Los que se atreven a pensar distinto

Más abajo en el escalón mediático, Motherwell ha demostrado con Jens Berthel Askou y lo que vino después que los clubes alejados del foco no están condenados a agarrarse a la categoría con las uñas. El equipo jugó un fútbol atractivo, elevó sus cifras de asistencia y llamó la atención de mercados que normalmente miran hacia otros destinos.

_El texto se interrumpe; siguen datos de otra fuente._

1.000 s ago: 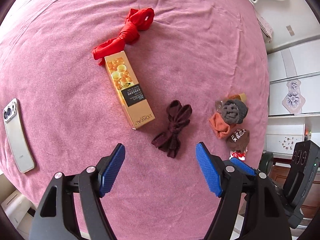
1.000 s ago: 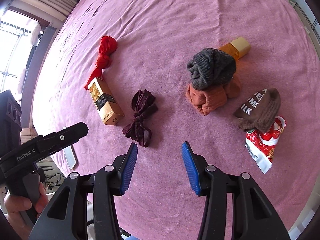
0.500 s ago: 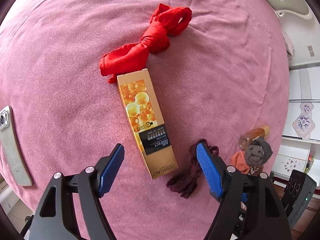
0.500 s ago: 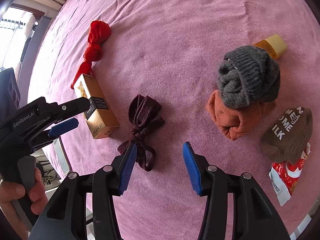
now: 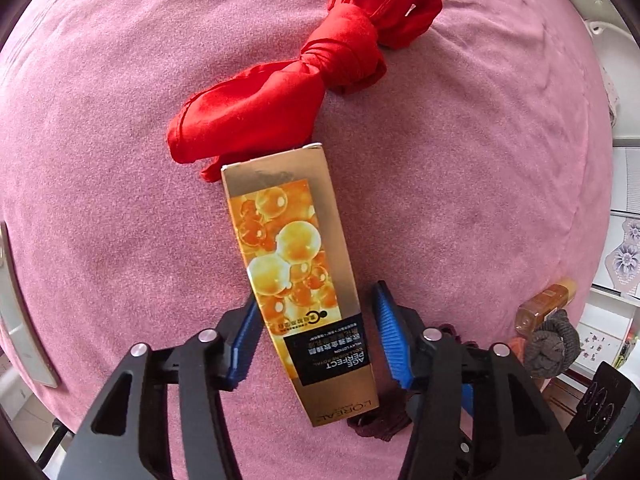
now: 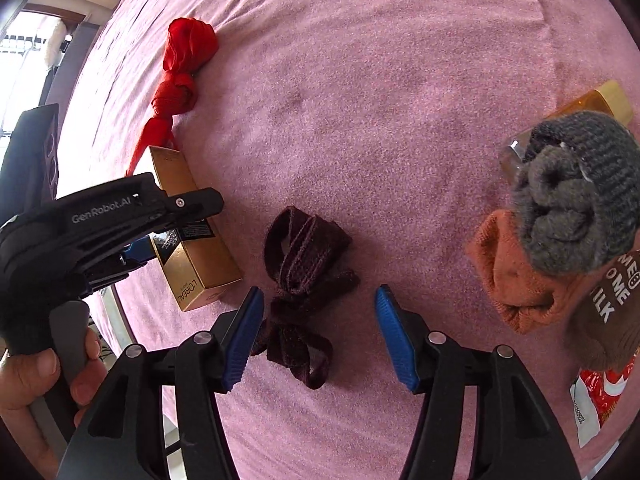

Las ventas de Elijah Just y Elliot Watt por varios millones validan por completo un modelo que se niega a pensar en pequeño.

St Mirren ha dejado claras sus intenciones: dar más espacio a los jóvenes y ofrecer una propuesta más seductora con el balón. Kilmarnock enseñó el camino hacia ese tipo de juego en el tramo final del curso pasado bajo Neil McCann. Aberdeen, con Stephen Robinson al mando, debería ser un bloque mucho más sólido esta vez. Hasta el césped ayuda: solo queda un campo de superficie artificial en la máxima categoría, motivo de celebración para casi todos.

Escocia sigue respirando fútbol. Es una obsesión nacional. Pero también es un paciente enfermo, con síntomas visibles y diagnósticos que se posponen. El amanecer de una nueva temporada solo tendrá sentido si llega acompañado de algo más que promesas: un atisbo real de ideas frescas, de coraje para cambiar, de voluntad para que este no sea otro año perdido.